Hint for 1:
the vector parallel to the vector a is a constant times the vector a. a vector perpendicular to a is one for which its dot product with a is zero
you want these two vectors to add and give you b, you will have to solve for some unknowns
Hint for 2: if the plane is parallel, it has the same normal vector, namely <1,3,-5>.

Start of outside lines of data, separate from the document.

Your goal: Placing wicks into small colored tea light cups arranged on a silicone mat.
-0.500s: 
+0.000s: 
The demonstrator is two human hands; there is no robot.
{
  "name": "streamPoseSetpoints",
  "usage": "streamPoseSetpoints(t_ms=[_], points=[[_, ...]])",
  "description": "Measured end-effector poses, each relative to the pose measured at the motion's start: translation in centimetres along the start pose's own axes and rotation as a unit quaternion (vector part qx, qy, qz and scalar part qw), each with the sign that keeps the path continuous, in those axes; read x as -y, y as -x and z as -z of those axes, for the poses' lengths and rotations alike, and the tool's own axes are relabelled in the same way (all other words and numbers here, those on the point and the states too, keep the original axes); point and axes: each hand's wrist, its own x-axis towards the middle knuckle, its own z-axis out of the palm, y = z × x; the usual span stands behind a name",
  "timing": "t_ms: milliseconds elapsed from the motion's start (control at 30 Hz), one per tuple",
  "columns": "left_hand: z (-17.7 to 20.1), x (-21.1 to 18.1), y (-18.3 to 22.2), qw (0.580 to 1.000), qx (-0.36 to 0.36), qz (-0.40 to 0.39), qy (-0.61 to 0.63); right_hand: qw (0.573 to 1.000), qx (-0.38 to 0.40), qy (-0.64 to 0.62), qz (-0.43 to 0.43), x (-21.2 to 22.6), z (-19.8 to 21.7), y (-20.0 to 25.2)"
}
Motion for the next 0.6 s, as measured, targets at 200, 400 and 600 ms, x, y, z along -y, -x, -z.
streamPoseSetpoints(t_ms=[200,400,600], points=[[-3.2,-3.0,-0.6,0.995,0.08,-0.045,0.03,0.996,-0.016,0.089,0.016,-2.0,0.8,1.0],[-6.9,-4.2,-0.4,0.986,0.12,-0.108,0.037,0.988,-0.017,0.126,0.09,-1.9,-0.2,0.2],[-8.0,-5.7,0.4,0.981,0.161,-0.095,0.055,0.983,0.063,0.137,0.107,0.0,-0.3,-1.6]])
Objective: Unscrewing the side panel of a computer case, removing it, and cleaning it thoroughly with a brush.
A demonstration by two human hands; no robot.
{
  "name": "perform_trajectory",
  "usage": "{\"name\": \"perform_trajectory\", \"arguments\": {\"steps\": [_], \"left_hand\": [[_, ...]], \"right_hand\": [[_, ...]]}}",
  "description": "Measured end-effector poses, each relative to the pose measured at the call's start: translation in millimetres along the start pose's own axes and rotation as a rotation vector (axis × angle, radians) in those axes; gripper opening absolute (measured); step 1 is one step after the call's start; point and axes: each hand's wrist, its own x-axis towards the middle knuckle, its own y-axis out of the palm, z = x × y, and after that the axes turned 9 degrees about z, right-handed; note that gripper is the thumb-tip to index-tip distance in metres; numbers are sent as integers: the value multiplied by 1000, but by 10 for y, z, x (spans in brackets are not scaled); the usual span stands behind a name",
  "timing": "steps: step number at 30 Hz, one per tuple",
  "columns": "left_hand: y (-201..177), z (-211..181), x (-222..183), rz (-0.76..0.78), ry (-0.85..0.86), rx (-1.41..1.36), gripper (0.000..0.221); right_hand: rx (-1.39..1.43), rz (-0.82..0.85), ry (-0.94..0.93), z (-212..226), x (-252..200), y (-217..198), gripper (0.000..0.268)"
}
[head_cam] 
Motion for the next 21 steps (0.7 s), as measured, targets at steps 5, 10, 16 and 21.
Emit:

a plane with normal vector $\displaystyle \vec n = <a,b,c>$ passing through a point $\displaystyle (x_0,y_0,z_0)$ is given by
$\displaystyle a(x - x_0) + b(y - y_0) + c(z - z_0) = 0$
the distance, $\displaystyle D$, from a point $\displaystyle (x_0,y_0,z_0)$ to a plane $\displaystyle ax + bx + cz + d = 0$ is given by:
$\displaystyle D = \frac {ax_0 + by_0 + cz_0 + d}{\sqrt{a^2 + b^2 + c^2}}$
Hint for 3: find c, let $\displaystyle c = <c_1,c_2,c_3>$ and take its dot product with b and find the vector when you subtract it from a, set the two vectors equal and solve for the components
Hint for 4: do the computation and set it equal zero. you should be able to see if this describes a line or not.
then set the same computation to a nonzero constant, show that you can't get a line
Hint for 5: come on, finding determinants is something you can look up, quite easily. google is your friend.
Hint for 6: again, something you can look up.